**Aim of the task:**
Could you return the data that follows exactly, minus the images?

──────── Information provided ────────

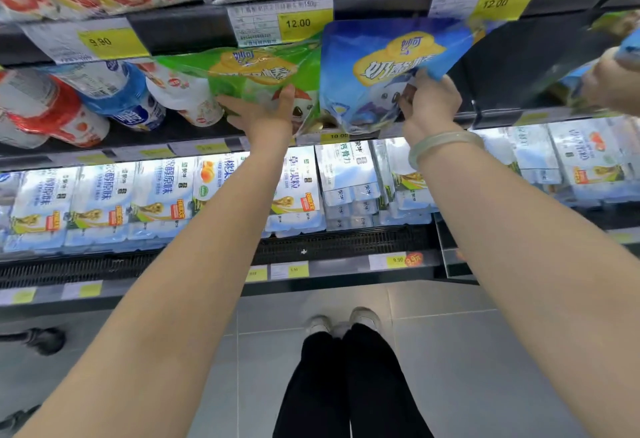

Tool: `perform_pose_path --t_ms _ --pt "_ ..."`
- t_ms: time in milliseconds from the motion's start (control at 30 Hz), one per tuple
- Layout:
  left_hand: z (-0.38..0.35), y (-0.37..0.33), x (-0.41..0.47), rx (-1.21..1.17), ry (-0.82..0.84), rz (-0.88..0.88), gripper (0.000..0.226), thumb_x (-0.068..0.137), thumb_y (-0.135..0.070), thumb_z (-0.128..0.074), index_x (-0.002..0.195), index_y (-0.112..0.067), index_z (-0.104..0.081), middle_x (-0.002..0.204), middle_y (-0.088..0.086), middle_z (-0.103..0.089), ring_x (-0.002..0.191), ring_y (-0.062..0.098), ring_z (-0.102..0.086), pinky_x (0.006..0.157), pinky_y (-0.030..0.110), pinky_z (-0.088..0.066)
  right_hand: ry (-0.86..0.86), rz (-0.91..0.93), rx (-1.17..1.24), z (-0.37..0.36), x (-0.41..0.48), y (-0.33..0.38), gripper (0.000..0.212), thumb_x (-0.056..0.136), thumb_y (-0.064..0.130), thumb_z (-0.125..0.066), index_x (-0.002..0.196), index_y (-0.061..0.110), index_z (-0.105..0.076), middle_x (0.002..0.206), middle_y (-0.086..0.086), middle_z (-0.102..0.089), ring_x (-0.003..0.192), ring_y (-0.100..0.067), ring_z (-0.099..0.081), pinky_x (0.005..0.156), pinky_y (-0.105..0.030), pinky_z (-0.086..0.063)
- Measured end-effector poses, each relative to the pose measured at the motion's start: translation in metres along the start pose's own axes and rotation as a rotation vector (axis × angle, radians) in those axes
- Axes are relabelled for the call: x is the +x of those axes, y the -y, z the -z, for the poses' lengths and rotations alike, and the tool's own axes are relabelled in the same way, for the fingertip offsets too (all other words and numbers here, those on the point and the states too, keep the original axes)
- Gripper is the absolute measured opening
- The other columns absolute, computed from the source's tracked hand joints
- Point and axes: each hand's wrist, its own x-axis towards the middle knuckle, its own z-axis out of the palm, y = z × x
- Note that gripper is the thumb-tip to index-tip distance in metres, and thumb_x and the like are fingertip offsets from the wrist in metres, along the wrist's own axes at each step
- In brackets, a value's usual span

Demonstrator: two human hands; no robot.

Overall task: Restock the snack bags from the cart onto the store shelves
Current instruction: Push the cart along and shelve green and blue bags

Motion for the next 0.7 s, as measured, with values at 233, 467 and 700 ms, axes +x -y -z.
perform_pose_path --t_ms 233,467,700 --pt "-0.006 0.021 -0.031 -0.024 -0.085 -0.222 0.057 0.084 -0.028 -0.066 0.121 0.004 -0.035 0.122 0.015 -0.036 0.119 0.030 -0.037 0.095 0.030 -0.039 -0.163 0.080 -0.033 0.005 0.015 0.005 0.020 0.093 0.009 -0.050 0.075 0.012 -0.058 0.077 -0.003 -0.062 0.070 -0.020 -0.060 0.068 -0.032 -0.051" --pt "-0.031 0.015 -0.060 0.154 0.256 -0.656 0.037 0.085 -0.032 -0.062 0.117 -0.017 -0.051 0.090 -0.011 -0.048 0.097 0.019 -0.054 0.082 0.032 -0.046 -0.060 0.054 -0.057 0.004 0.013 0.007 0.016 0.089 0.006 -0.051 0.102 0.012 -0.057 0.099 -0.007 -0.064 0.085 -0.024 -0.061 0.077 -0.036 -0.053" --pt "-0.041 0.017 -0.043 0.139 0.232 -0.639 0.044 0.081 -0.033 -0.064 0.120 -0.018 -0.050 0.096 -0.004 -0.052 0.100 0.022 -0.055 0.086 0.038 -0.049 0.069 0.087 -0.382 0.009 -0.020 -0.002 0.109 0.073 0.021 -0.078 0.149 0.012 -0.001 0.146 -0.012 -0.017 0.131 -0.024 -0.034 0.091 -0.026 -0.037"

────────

**Solution to this task:**
Tool: `perform_pose_path --t_ms _ --pt "_ ..."`
- t_ms: time in milliseconds from the motion's start (control at 30 Hz), one per tuple
- Layout:
  left_hand: z (-0.38..0.35), y (-0.37..0.33), x (-0.41..0.47), rx (-1.21..1.17), ry (-0.82..0.84), rz (-0.88..0.88), gripper (0.000..0.226), thumb_x (-0.068..0.137), thumb_y (-0.135..0.070), thumb_z (-0.128..0.074), index_x (-0.002..0.195), index_y (-0.112..0.067), index_z (-0.104..0.081), middle_x (-0.002..0.204), middle_y (-0.088..0.086), middle_z (-0.103..0.089), ring_x (-0.002..0.191), ring_y (-0.062..0.098), ring_z (-0.102..0.086), pinky_x (0.006..0.157), pinky_y (-0.030..0.110), pinky_z (-0.088..0.066)
  right_hand: ry (-0.86..0.86), rz (-0.91..0.93), rx (-1.17..1.24), z (-0.37..0.36), x (-0.41..0.48), y (-0.33..0.38), gripper (0.000..0.212), thumb_x (-0.056..0.136), thumb_y (-0.064..0.130), thumb_z (-0.125..0.066), index_x (-0.002..0.196), index_y (-0.061..0.110), index_z (-0.105..0.076), middle_x (0.002..0.206), middle_y (-0.086..0.086), middle_z (-0.102..0.089), ring_x (-0.003..0.192), ring_y (-0.100..0.067), ring_z (-0.099..0.081), pinky_x (0.005..0.156), pinky_y (-0.105..0.030), pinky_z (-0.086..0.063)
- Measured end-effector poses, each relative to the pose measured at the motion's start: translation in metres along the start pose's own axes and rotation as a rotation vector (axis × angle, radians) in those axes
- Axes are relabelled for the call: x is the +x of those axes, y the -y, z the -z, for the poses' lengths and rotations alike, and the tool's own axes are relabelled in the same way, for the fingertip offsets too (all other words and numbers here, those on the point and the states too, keep the original axes)
- Gripper is the absolute measured opening
- The other columns absolute, computed from the source's tracked hand joints
- Point and axes: each hand's wrist, its own x-axis towards the middle knuckle, its own z-axis out of the palm, y = z × x
- Note that gripper is the thumb-tip to index-tip distance in metres, and thumb_x and the like are fingertip offsets from the wrist in metres, along the wrist's own axes at each step
- In brackets, a value's usual span

Demonstrator: two human hands; no robot.

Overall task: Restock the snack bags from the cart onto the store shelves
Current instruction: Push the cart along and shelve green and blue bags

Motion for the next 0.7 s, as measured, with values at 233, 467 and 700 ms, axes +x -y -z.
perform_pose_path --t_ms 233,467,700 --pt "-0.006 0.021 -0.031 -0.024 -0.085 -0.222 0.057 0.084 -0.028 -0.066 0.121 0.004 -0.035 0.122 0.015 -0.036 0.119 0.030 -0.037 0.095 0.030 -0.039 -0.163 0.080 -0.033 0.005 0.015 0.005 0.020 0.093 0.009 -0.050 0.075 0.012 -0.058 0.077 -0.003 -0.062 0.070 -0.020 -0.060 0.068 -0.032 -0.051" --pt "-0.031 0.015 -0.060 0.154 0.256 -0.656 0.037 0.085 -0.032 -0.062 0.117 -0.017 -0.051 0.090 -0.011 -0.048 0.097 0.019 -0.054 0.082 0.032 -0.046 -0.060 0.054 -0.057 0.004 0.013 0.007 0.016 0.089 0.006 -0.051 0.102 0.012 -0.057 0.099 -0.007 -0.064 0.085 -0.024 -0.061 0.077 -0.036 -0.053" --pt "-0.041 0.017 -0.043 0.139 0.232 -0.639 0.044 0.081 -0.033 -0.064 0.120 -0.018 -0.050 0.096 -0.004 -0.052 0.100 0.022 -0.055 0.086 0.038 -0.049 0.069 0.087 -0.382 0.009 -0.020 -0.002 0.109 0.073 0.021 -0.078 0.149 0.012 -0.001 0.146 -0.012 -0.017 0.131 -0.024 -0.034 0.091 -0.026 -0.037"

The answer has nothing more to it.